Task to complete >> Return exactly those lines of the material below that fall between the line holding "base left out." and the line holding "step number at", inclusive.

━━ Material provided

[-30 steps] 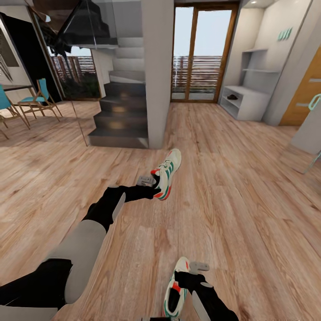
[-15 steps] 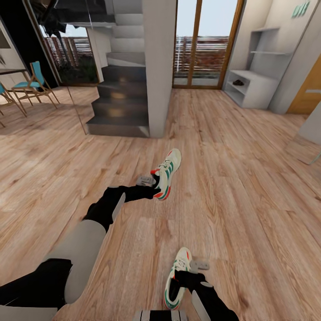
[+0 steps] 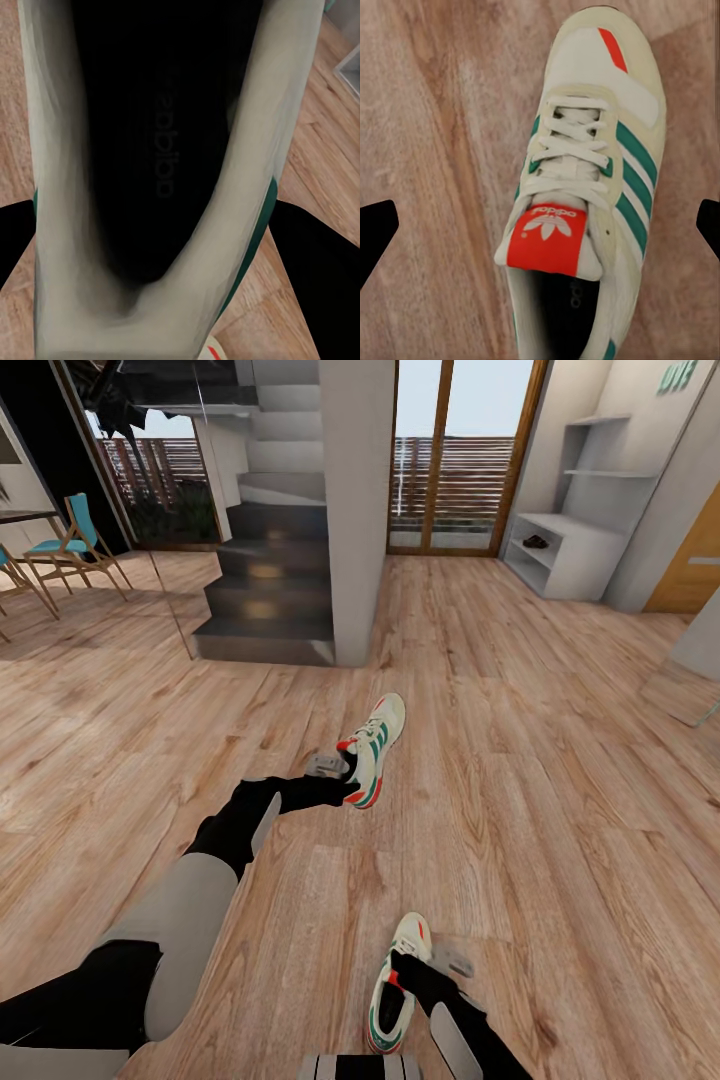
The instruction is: Pick up the two gym shoes and the two sandals from the corridor floor and place them onto the hallstand (shoe rack) in the corridor, making sure they are on the rack and not on the floor. Arrange them so the two gym shoes are next to each other and the two sandals are next to each other.
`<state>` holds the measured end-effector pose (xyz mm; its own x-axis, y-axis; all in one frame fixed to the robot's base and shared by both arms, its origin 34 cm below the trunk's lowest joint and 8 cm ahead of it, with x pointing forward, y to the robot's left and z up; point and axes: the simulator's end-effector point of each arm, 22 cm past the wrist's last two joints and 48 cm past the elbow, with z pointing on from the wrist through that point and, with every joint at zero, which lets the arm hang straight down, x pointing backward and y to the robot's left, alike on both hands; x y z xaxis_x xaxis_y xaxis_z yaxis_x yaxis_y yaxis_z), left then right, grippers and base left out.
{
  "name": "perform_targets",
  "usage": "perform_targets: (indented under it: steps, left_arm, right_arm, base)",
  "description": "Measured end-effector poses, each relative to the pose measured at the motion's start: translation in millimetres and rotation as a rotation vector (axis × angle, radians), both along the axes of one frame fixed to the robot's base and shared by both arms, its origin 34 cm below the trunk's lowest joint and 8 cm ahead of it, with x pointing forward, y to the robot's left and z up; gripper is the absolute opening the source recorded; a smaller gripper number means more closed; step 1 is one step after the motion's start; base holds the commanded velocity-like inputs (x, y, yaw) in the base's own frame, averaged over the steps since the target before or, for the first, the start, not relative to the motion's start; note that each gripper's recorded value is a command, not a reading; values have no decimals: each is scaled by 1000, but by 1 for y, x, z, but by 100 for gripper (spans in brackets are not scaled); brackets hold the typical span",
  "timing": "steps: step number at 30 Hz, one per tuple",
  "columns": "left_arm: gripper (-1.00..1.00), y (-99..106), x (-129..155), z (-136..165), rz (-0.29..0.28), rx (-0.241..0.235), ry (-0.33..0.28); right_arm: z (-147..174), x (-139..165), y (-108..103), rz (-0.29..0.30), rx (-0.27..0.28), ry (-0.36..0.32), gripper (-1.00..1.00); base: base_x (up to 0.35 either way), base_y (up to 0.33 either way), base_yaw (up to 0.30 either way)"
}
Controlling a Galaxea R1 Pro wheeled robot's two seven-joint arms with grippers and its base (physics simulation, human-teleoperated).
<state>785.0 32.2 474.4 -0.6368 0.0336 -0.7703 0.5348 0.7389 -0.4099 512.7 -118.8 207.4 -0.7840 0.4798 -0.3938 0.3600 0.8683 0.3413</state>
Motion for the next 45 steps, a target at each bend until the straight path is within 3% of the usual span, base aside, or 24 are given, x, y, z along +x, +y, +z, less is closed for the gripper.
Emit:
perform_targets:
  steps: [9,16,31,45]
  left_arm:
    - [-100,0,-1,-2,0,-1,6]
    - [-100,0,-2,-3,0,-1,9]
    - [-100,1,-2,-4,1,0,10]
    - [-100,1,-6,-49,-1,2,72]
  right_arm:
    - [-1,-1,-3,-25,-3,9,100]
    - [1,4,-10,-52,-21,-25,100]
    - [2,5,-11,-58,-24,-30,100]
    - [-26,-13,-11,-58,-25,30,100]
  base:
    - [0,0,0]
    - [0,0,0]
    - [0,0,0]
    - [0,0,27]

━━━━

Result of this task >>
`<state>` holds the measured end-effector pose (xyz mm; its own x-axis, y-axis; all in one frame fixed to the robot's base and shared by both arms, its origin 34 cm below the trunk's lowest joint and 8 cm ahead of it, with x pointing forward, y to the robot's left and z up; point and axes: the simulator's end-effector point of each arm, 22 cm past the wrist's last two joints and 48 cm past the elbow, with z pointing on from the wrist through that point and, with every joint at zero, which lets the arm hang straight down, x pointing backward and y to the robot's left, alike on both hands; x y z xaxis_x xaxis_y xaxis_z yaxis_x yaxis_y yaxis_z), left then right, grippers and base left out.
{
  "name": "perform_targets",
  "usage": "perform_targets: (indented under it: steps, left_arm, right_arm, base)",
  "description": "Measured end-effector poses, each relative to the pose measured at the motion's start: translation in millimetres and rotation as a rotation vector (axis × angle, radians), both along the axes of one frame fixed to the robot's base and shared by both arms, its origin 34 cm below the trunk's lowest joint and 8 cm ahead of it, with x pointing forward, y to the robot's left and z up; gripper is the absolute opening the source recorded; a smaller gripper number means more closed; step 1 is one step after the motion's start; base holds the commanded velocity-like inputs (x, y, yaw) in the base's own frame, averaged over the steps since the target before or, for the first, the start, not relative to the motion's start; note that each gripper's recorded value is a command, not a reading; values have no decimals: each is scaled by 1000, but by 1 for y, x, z, but by 100 for gripper (spans in brackets are not scaled); brackets hold the typical span",
  "timing": "steps: step number at 30 Hz, one per tuple",

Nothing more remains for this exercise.